Sometimes as we grew in our relationship, our earlier life was very difficult and at times our life with Dementia/ Alzheimer's seemed like the word CRAZY personified. Sometimes I was mean or impatient with him. Sometimes we did not resolve issues. Sometimes anger reigned. (Although we vowed and succeeded in never going to bed angry.)
Yes, there are things I would have done differently and yes, there are things I would still like to tell him. I apologized often and he always forgave. For the most part we did not leave too many things unsettled. I know that for a lot of people, and for me as well, we have regrets at missed opportunities or things not said.

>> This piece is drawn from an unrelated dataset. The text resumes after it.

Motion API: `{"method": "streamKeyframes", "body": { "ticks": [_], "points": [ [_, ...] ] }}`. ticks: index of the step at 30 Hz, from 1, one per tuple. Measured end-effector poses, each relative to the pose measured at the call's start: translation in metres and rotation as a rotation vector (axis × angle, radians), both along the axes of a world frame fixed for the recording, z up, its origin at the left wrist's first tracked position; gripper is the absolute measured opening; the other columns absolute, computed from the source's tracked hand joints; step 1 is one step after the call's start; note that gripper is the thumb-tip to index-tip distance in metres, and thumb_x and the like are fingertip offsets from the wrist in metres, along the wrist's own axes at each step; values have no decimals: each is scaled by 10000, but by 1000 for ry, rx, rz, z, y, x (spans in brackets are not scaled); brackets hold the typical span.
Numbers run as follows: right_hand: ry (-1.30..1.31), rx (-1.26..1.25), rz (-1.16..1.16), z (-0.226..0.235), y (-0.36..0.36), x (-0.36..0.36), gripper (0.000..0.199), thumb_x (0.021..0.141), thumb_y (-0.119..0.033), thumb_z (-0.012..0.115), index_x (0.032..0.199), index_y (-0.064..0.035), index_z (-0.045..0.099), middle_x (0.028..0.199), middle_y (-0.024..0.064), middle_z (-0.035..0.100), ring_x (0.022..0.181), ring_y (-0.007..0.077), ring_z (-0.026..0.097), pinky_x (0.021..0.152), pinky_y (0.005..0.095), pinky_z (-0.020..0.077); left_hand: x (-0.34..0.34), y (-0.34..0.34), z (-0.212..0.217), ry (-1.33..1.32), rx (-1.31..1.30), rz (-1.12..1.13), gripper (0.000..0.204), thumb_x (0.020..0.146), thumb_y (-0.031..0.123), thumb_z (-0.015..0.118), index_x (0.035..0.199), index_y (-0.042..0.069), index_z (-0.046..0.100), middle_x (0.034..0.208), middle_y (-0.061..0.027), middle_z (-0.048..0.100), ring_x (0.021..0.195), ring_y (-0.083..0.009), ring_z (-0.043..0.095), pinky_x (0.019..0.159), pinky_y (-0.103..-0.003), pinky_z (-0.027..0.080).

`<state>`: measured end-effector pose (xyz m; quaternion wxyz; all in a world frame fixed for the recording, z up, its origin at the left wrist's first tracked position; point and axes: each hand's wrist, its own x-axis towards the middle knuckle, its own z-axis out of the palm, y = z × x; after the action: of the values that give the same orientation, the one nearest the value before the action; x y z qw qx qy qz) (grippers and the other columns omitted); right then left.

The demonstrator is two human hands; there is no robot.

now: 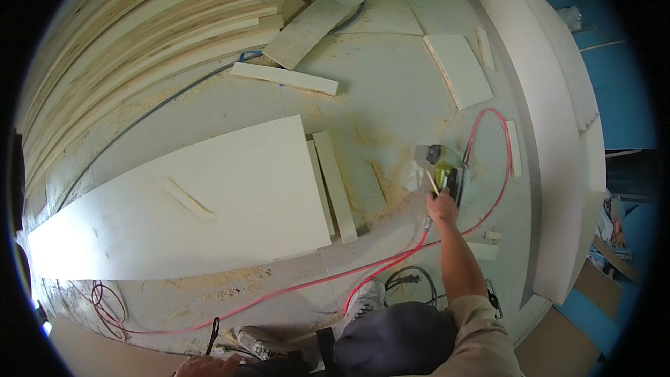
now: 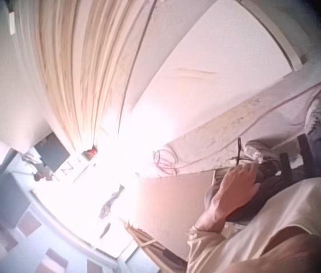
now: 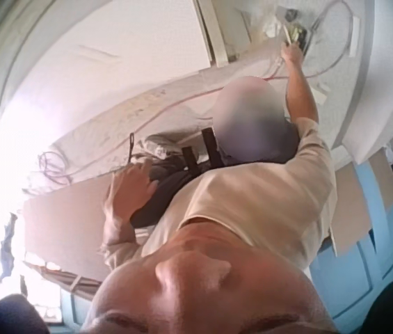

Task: The person assembles a white wooden cabinet by attaching a side panel with a pneumatic nail gun, then measures and marks wood pieces with a tape measure and pencil. The person also handles a circular saw and an air compressor during the process.

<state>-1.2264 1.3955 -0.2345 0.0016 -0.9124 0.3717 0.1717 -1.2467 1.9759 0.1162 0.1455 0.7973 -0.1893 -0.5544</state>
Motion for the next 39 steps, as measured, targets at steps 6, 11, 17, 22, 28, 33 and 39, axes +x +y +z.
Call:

How can there be beauty in that? Well maybe there can when the word forgiveness is added to the word beauty. Forgiveness of the other person and most importantly forgiveness of oneself.
I still talk to Gregory and believe that he is listening. No matter your believe system, if you want to believe something ... it can be true. So I believe that Gregory is listening to me, answering me sometimes, and watching me ... as well as watching over me. If I want to believe, and if this makes me feel better ... it is so!
Maybe you can do this as well. Sit down in a quiet place and talk to the person you love and tell them what you are thinking. Tell them what you are feeling. Tell them what you wished they had been able to give or say to you as well as what you wished you had been able to give or say to them.
There will be forgiveness and love shared, even if you feel it might be too late. But I believe that it is never too late to forgive and to love and to share ... and because I believe it ... it is true ... at least for me ... and maybe for you!